# [Problem statement]
Transcribe the listing below in its entirety, exactly.

# [Records provided]

-=-=-

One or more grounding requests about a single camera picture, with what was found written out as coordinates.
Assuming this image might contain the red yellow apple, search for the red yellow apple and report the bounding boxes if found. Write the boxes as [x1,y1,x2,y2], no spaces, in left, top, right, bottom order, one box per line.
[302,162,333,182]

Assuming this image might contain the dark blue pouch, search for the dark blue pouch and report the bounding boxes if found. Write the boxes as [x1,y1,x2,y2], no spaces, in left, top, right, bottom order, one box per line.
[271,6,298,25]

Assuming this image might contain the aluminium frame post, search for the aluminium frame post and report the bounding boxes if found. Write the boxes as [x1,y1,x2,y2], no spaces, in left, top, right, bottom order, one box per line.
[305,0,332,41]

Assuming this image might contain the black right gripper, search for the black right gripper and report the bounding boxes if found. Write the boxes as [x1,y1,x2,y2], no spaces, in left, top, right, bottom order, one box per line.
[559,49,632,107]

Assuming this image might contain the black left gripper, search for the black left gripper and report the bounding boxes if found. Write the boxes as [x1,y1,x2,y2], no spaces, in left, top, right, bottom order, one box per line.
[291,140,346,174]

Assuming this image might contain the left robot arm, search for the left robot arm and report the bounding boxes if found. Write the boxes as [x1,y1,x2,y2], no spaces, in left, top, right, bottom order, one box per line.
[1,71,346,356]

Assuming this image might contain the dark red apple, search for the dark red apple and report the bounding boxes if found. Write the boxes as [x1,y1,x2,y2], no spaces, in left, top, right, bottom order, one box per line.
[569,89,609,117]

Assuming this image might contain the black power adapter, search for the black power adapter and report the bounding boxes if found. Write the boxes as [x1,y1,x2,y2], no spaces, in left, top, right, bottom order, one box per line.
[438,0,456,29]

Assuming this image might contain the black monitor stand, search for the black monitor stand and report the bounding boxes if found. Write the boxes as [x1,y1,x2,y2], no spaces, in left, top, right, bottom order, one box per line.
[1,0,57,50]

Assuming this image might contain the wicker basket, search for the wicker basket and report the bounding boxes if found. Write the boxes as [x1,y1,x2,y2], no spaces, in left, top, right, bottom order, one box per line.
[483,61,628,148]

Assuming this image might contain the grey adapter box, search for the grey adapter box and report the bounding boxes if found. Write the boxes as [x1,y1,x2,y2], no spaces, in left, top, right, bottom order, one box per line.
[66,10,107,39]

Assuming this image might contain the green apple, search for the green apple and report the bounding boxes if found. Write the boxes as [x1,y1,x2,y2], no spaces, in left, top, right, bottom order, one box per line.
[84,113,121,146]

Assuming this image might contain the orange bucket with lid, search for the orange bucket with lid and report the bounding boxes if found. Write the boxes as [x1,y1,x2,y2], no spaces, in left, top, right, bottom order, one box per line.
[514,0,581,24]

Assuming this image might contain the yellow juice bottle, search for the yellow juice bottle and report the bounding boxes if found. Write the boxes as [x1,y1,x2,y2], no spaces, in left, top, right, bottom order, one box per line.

-=-=-

# [Solution]
One or more grounding requests about a single camera picture, with what was found written out as coordinates.
Assuming this image might contain the red yellow apple, search for the red yellow apple and report the bounding boxes if found. Write the boxes as [x1,y1,x2,y2], no spaces, in left, top, right, bottom order, one box per line.
[302,162,333,182]

Assuming this image might contain the dark blue pouch, search for the dark blue pouch and report the bounding boxes if found. Write the boxes as [x1,y1,x2,y2], no spaces, in left, top, right, bottom order, one box per line.
[271,6,298,25]

Assuming this image might contain the aluminium frame post, search for the aluminium frame post and report the bounding boxes if found. Write the boxes as [x1,y1,x2,y2], no spaces, in left, top, right, bottom order, one box per line.
[305,0,332,41]

Assuming this image might contain the black right gripper, search for the black right gripper and report the bounding boxes if found. Write the boxes as [x1,y1,x2,y2], no spaces, in left, top, right, bottom order, one box per line.
[559,49,632,107]

Assuming this image might contain the black left gripper, search for the black left gripper and report the bounding boxes if found. Write the boxes as [x1,y1,x2,y2], no spaces, in left, top, right, bottom order, one box per line.
[291,140,346,174]

Assuming this image might contain the left robot arm, search for the left robot arm and report the bounding boxes if found. Write the boxes as [x1,y1,x2,y2], no spaces, in left, top, right, bottom order, one box per line.
[1,71,346,356]

Assuming this image might contain the dark red apple, search for the dark red apple and report the bounding boxes if found. Write the boxes as [x1,y1,x2,y2], no spaces, in left, top, right, bottom order, one box per line.
[569,89,609,117]

Assuming this image might contain the black power adapter, search for the black power adapter and report the bounding boxes if found. Write the boxes as [x1,y1,x2,y2], no spaces, in left, top, right, bottom order, one box per line.
[438,0,456,29]

Assuming this image might contain the black monitor stand, search for the black monitor stand and report the bounding boxes if found. Write the boxes as [x1,y1,x2,y2], no spaces, in left, top, right, bottom order, one box per line.
[1,0,57,50]

Assuming this image might contain the wicker basket, search for the wicker basket and report the bounding boxes if found. Write the boxes as [x1,y1,x2,y2], no spaces, in left, top, right, bottom order, one box per line.
[483,61,628,148]

Assuming this image might contain the grey adapter box, search for the grey adapter box and report the bounding boxes if found. Write the boxes as [x1,y1,x2,y2], no spaces, in left, top, right, bottom order, one box per line.
[66,10,107,39]

Assuming this image might contain the green apple, search for the green apple and report the bounding boxes if found. Write the boxes as [x1,y1,x2,y2], no spaces, in left, top, right, bottom order, one box per line.
[84,113,121,146]

Assuming this image might contain the orange bucket with lid, search for the orange bucket with lid and report the bounding boxes if found. Write the boxes as [x1,y1,x2,y2], no spaces, in left, top, right, bottom order, one box per line.
[514,0,581,24]

Assuming this image might contain the yellow juice bottle, search for the yellow juice bottle and report the bounding boxes if found. Write the boxes as [x1,y1,x2,y2], no spaces, in left, top, right, bottom order, one box per line.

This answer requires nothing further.